Moya’s creation of elongated, narrative atmospherics is exemplified in his in depth probings into Aragon’s fragile psyche peel back the layers of his excessive self- doubt and an ever expanding sense of delusion. Aragóns’ overly anxious state is also deftly linked, through a series of flashbacks, to his first-hand experiences at the outset of the civil war in El Salvador: his witnessing the disappearance of his best teenaged friends and unmerited harassment at the hands of the Salvadoran military during a camping trip with friends. His enduring paranoiac sense is rendered more acute by the circumstances that surround him during his research trip to Washington D.C. to investigate Dalton’s murder. His condition is intensified by his acute awareness of the ubiquitous technological surveillance that he perceives at every juncture while in Washington, D. C. Aragón’s deepening paranoia culminates in the unexpected as he eventually falls victim to an extortion scheme conceived by the gang member Calín in order to abet reunification with his sister Amanda. These intimidating demands from Central American gang members eventually drive Aragón to emotional collapse.

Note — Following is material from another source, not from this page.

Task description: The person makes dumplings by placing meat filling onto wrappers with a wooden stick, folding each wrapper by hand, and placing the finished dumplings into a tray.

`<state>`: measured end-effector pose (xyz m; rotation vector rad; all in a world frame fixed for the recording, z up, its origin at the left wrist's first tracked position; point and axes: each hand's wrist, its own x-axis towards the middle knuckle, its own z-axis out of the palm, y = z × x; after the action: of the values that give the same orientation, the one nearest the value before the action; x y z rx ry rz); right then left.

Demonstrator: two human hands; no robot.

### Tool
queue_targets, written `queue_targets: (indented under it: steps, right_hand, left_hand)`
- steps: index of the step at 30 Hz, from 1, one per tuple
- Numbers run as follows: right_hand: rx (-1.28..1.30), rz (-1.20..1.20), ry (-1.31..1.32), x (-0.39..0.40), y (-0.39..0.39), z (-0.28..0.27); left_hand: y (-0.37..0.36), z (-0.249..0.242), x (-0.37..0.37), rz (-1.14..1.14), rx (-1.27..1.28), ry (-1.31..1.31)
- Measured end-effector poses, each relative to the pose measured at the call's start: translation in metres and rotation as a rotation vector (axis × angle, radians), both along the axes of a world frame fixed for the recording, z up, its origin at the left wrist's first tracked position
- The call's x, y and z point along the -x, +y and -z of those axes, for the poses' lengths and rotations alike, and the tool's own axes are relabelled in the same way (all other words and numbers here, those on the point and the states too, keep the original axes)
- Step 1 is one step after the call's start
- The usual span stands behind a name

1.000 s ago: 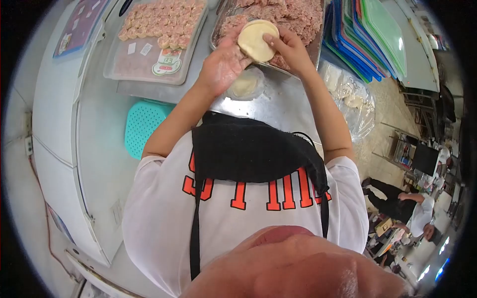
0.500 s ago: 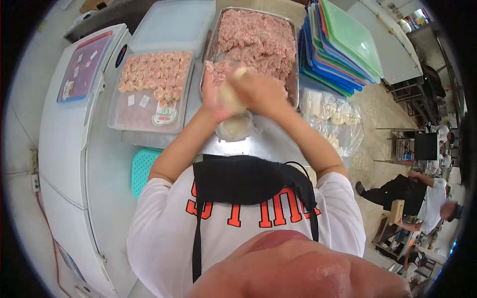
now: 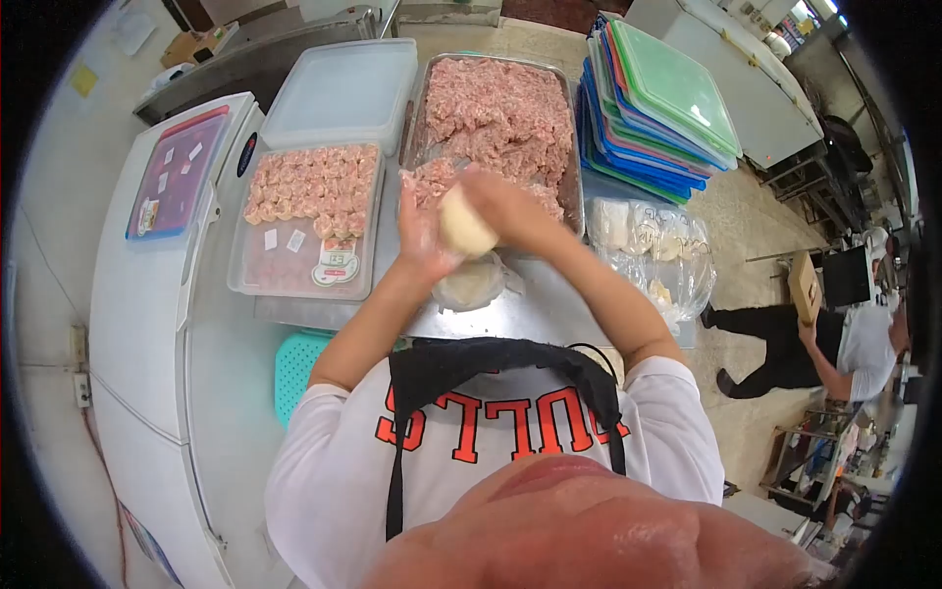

Within the context of contemporary Central America’s problems with international gangs and drug trafficking and their impact on the United States, in Moronga Moya’s creative prowess constructs disparate narrative realities that ultimately converge in the final scene of the novel. This is further evidenced by the abrupt change in tone in the novel’s final section, which is delivered in in the style of an official police report that details the shootout which finalizes the work. Moya’s skill in constructing narrative voices assures that the paranoiac ambience is present throughout, as the final section, written in the forensic and prosaic stylet, carries the unquestionable stamp of surveillance and investigatory prowess, leaving little doubt as to the extent of the discerning eye of state power.